Required action » Here are some records; copy every line that holds the word "closed".

Source records
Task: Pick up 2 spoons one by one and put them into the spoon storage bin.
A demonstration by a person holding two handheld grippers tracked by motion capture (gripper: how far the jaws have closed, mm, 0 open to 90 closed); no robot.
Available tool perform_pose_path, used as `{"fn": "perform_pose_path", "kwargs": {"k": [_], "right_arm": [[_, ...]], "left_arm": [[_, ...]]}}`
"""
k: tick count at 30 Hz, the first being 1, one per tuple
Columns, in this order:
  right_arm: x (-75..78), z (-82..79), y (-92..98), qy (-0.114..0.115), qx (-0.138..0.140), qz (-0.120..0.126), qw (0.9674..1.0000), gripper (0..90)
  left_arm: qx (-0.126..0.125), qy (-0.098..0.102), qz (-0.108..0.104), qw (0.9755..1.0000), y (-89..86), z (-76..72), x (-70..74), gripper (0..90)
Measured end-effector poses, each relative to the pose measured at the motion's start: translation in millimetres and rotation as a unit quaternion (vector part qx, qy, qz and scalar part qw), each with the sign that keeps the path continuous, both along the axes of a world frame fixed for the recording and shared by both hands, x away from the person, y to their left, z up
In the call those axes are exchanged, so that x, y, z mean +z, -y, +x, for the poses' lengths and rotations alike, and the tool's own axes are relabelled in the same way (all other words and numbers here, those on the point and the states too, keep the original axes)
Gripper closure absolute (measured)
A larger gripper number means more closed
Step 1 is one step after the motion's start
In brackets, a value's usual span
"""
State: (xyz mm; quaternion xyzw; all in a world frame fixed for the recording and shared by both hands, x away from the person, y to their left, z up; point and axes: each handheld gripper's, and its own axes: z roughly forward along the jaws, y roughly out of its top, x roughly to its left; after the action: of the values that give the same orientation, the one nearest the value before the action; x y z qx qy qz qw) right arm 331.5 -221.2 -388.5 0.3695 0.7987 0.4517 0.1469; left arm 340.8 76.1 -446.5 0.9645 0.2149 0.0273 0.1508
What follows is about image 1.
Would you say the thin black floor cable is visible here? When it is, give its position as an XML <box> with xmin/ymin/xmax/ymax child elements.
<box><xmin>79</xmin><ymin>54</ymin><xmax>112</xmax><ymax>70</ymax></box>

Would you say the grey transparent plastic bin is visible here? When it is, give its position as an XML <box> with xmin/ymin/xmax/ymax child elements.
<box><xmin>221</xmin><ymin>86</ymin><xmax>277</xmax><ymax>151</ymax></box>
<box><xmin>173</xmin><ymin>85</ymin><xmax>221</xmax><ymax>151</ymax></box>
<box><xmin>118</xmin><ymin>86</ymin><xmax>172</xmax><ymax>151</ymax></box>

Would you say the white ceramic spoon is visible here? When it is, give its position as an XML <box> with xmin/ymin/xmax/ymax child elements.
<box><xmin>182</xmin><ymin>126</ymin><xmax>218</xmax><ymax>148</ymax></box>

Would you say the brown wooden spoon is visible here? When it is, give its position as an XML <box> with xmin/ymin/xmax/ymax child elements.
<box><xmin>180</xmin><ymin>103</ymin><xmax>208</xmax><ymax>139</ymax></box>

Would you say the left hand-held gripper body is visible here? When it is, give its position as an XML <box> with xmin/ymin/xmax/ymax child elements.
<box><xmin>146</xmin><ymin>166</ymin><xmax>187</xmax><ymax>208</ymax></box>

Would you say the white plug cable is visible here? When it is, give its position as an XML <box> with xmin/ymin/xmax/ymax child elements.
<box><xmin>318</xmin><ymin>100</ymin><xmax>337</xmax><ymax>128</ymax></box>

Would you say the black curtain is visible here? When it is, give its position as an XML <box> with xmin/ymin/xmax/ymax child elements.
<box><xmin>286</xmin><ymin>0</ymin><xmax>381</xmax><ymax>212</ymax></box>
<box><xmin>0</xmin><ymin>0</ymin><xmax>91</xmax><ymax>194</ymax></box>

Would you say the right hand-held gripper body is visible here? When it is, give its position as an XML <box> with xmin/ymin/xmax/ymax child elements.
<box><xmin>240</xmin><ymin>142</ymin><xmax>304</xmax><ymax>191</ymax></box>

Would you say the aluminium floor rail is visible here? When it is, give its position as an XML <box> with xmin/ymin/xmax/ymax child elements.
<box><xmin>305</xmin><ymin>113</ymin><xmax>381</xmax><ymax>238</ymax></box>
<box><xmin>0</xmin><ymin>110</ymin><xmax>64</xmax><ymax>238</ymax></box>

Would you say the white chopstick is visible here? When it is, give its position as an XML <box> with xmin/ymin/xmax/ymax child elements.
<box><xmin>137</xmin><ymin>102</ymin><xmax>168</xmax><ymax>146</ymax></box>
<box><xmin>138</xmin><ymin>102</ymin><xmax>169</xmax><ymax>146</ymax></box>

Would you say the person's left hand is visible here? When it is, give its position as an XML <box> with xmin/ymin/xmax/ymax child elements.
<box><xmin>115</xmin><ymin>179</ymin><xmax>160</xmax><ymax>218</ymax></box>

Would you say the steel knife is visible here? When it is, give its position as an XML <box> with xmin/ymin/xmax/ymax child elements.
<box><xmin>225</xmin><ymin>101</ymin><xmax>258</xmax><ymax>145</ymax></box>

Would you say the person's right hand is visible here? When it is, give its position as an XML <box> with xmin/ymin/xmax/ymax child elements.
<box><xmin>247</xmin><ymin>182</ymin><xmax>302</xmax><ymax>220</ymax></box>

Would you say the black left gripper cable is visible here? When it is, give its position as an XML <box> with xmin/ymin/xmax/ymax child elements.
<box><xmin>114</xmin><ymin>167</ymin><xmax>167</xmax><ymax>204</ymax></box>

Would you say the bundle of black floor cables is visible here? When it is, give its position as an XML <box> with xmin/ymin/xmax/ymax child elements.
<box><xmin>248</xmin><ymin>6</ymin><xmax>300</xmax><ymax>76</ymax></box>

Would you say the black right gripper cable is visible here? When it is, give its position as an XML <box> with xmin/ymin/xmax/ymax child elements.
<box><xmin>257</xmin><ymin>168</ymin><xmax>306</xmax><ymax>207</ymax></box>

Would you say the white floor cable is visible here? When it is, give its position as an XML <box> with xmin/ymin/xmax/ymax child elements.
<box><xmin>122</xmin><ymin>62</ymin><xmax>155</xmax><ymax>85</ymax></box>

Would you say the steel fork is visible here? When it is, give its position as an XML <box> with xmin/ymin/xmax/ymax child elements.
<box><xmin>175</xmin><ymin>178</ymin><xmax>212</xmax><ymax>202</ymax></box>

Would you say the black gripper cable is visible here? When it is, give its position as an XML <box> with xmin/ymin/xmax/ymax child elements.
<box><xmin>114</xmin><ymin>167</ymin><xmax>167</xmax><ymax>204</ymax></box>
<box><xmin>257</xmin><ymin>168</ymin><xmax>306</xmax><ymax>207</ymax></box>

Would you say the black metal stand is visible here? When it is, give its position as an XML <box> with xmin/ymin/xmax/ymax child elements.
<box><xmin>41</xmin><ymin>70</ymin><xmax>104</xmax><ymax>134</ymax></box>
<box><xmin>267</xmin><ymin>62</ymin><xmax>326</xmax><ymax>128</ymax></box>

Completed task »
A demonstration by a person holding two handheld grippers tracked by motion capture (gripper: how far the jaws have closed, mm, 0 open to 90 closed); no robot.
A larger gripper number means more closed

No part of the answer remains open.